Activity: Take the material below and output exactly the run of lines from the one containing "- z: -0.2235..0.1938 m" down to the one containing "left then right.", with both included.

Listed records:

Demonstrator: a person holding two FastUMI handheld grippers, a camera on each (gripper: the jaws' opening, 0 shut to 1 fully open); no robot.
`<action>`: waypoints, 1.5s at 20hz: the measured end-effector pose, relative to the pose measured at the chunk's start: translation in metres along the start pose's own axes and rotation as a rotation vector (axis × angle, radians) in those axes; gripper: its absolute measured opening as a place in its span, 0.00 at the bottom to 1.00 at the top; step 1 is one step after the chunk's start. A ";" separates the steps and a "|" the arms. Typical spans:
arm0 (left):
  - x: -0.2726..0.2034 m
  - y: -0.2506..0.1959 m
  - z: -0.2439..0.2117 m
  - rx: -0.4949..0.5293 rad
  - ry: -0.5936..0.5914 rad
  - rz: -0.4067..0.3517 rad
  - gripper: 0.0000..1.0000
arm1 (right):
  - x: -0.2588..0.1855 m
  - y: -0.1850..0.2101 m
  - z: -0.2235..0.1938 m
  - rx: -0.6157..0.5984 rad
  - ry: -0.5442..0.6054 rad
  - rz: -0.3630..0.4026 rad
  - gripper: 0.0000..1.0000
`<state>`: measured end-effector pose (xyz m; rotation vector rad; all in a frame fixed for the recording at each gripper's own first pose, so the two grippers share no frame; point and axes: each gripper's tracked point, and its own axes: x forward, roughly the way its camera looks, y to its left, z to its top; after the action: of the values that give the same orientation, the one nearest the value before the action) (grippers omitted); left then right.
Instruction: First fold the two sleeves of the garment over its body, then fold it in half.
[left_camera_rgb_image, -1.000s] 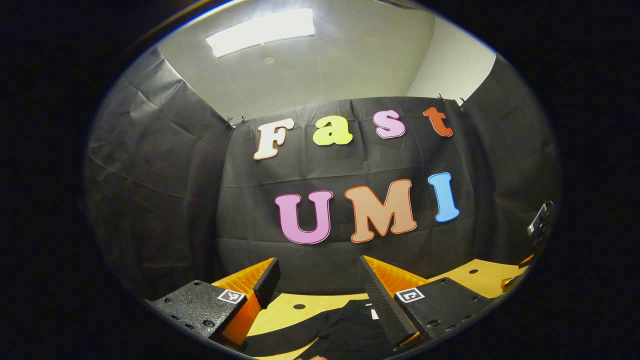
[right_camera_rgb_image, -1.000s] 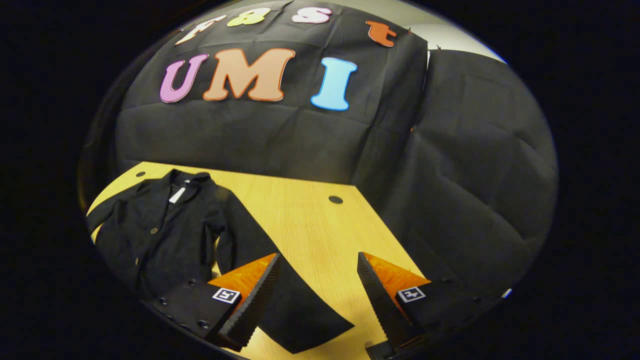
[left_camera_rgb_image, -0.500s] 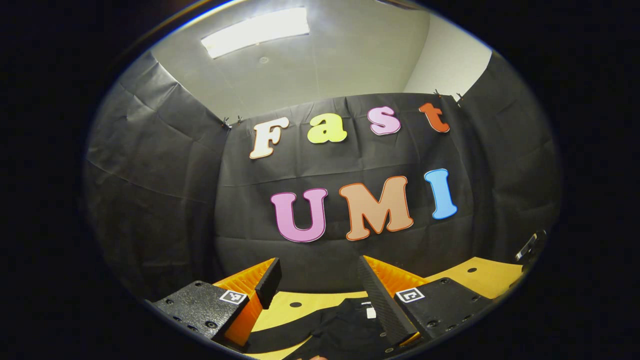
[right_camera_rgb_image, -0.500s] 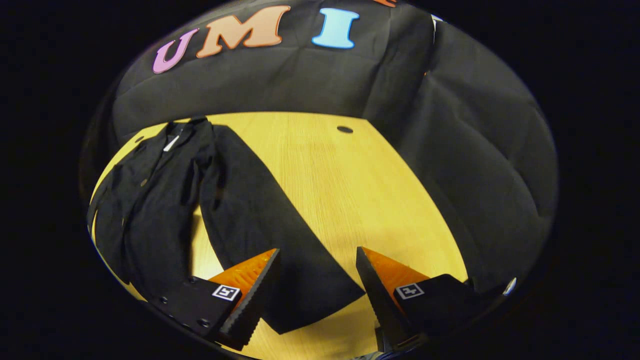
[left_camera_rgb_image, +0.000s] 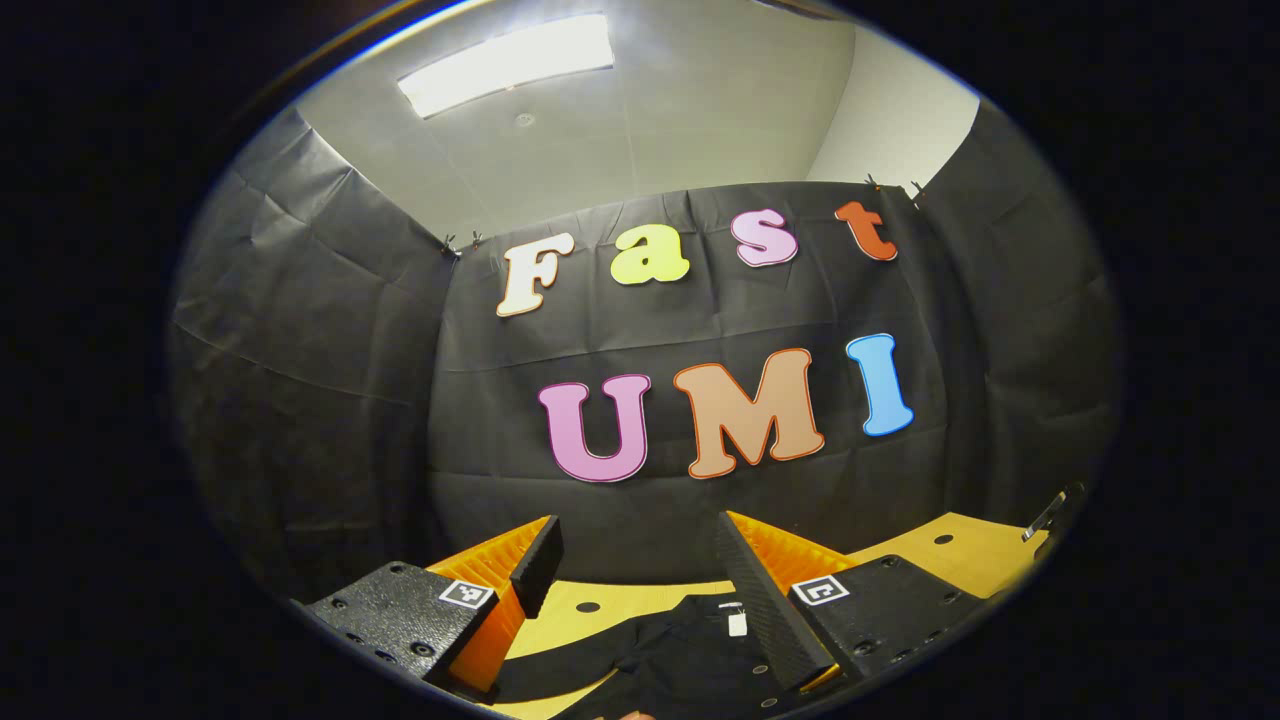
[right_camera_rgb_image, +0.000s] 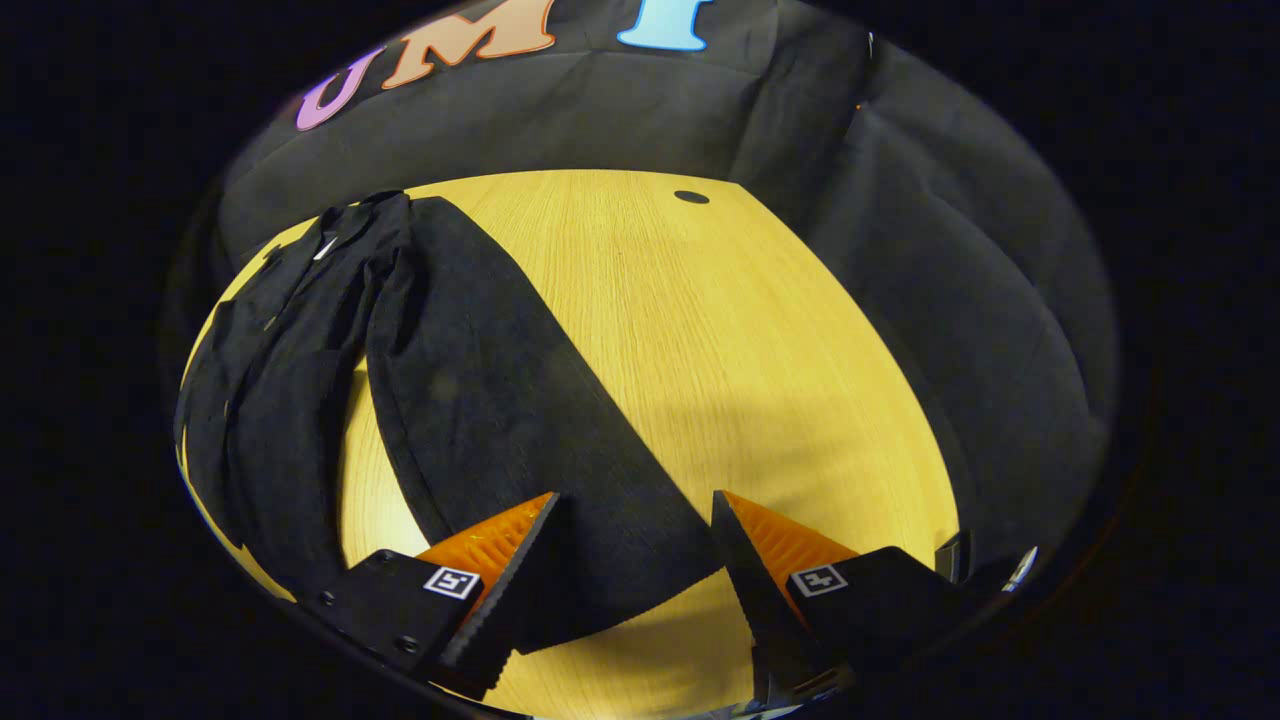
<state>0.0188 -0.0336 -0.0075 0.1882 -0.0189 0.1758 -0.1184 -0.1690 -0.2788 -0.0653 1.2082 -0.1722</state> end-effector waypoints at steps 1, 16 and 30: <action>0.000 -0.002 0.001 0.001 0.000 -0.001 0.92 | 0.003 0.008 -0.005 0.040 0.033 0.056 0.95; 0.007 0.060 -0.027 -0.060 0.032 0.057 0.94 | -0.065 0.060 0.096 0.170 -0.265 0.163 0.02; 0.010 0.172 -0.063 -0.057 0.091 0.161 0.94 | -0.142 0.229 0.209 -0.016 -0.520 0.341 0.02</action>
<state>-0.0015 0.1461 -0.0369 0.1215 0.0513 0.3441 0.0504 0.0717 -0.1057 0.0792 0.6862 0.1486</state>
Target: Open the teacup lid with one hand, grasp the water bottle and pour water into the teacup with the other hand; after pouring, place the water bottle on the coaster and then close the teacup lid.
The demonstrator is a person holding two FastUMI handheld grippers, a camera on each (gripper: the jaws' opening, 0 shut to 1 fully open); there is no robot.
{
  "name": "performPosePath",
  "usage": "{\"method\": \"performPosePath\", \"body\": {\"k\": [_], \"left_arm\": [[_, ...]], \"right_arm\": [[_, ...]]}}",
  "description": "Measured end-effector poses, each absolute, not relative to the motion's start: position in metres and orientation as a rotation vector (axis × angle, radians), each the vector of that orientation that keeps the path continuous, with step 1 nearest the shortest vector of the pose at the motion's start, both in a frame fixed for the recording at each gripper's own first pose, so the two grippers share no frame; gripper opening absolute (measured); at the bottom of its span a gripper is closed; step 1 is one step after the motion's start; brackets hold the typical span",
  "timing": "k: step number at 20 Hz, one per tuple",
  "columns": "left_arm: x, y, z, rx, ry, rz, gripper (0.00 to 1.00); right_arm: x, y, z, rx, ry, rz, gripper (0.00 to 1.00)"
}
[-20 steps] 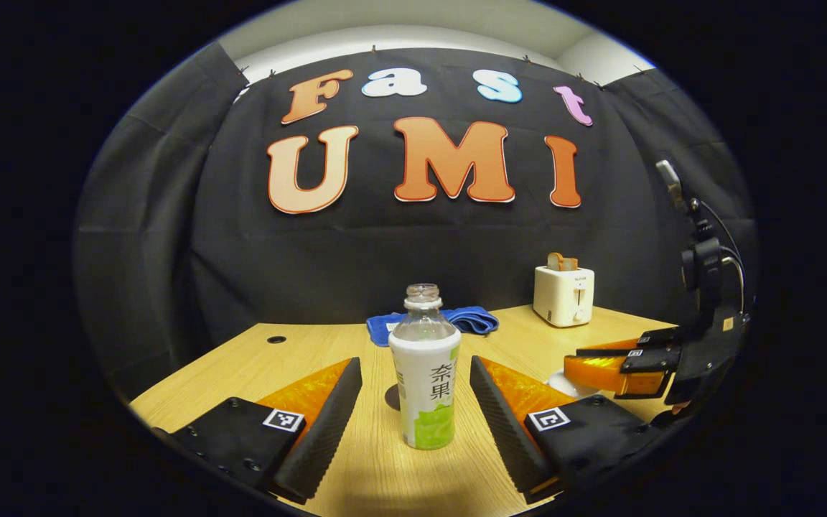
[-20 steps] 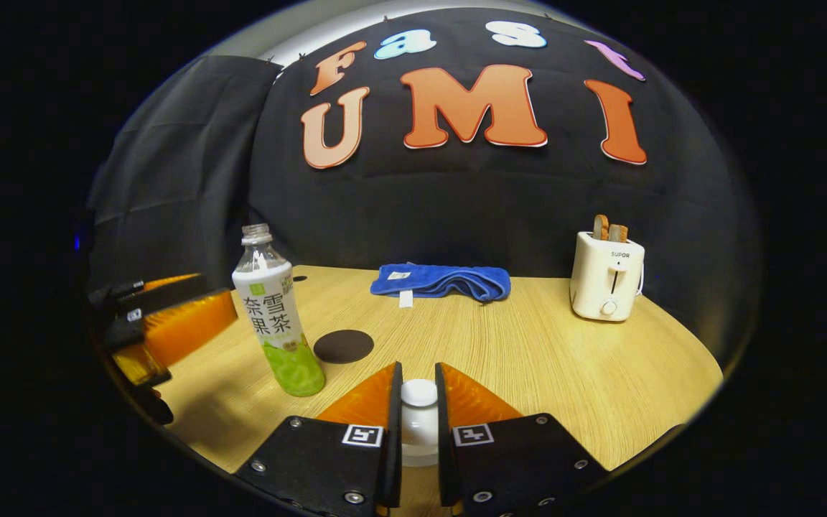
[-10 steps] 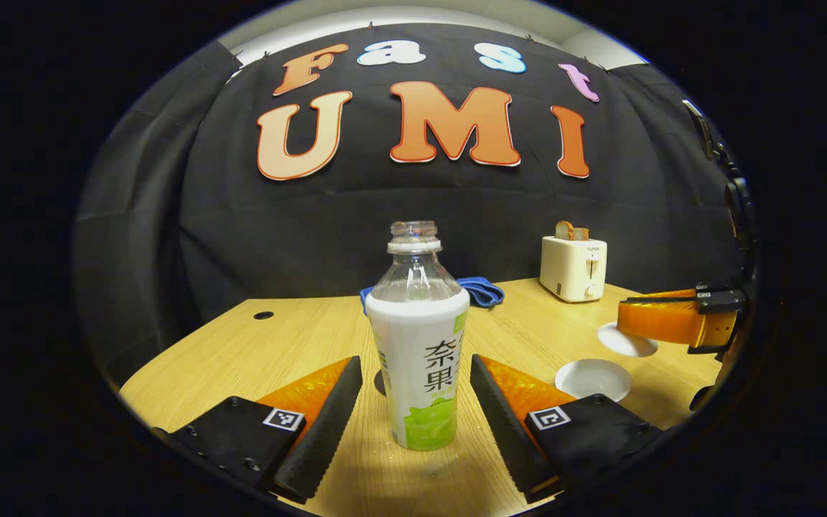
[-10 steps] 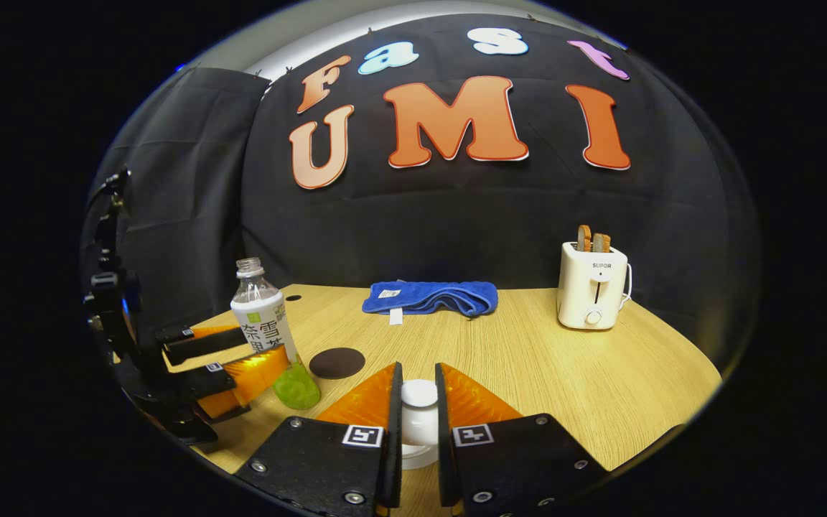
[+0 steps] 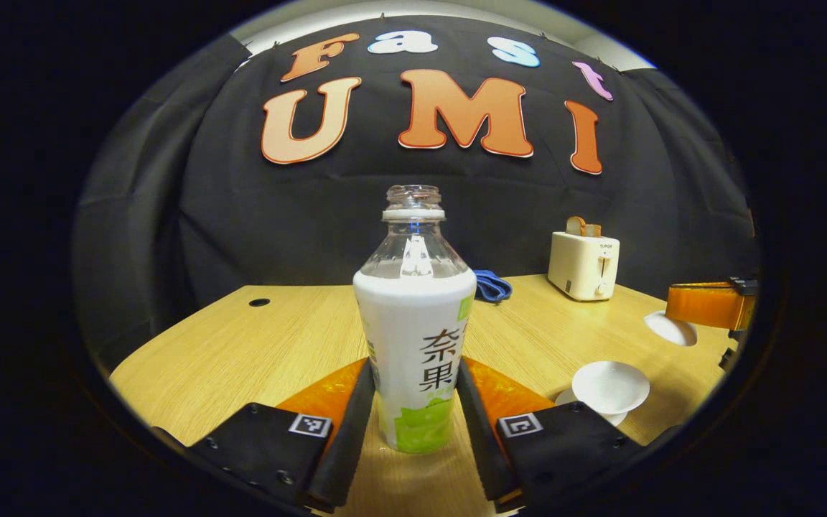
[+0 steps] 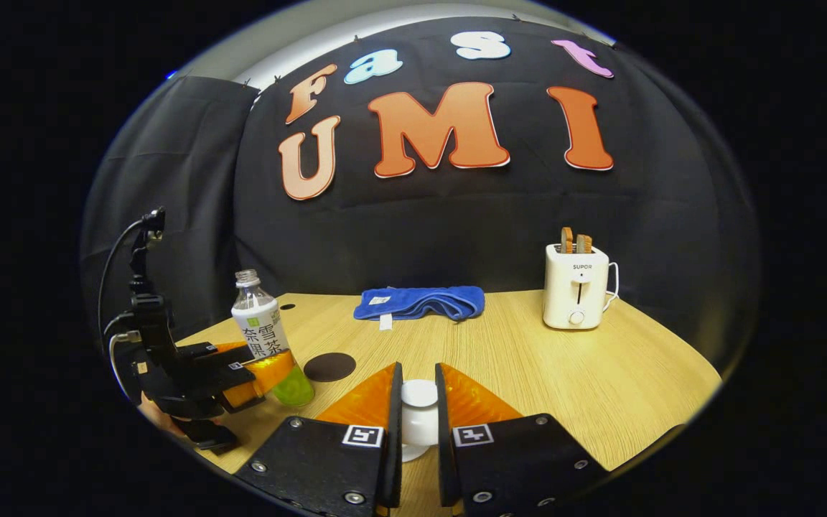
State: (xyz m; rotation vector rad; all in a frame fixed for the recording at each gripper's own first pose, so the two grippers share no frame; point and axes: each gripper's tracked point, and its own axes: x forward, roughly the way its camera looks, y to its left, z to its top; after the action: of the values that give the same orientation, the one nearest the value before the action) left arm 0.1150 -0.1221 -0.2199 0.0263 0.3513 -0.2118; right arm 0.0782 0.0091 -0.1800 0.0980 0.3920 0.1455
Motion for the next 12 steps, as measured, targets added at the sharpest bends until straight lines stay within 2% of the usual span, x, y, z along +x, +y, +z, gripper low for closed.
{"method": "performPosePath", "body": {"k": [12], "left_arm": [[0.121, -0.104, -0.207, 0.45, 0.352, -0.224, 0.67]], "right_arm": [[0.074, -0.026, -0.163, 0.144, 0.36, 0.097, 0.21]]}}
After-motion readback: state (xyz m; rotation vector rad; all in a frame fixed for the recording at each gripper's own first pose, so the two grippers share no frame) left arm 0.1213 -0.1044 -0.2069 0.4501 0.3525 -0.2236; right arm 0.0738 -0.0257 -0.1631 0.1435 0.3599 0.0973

Answer space:
  - z: -0.2235..0.1938 m
  - rx: -0.6157..0.5984 rad
  - ry: -0.5442..0.6054 rad
  - rz: -0.3630..0.4026 rad
  - gripper: 0.0000..1.0000
`<state>`: measured end-effector pose (xyz m; rotation vector rad; all in a frame fixed for the recording at each gripper's own first pose, so the two grippers share no frame; point and axes: each gripper's tracked point, and its own axes: x forward, roughly the way its camera looks, y to its left, z to its top; after the action: of the values that give the same orientation, the one nearest the value before the action) (grippers omitted); left then right.

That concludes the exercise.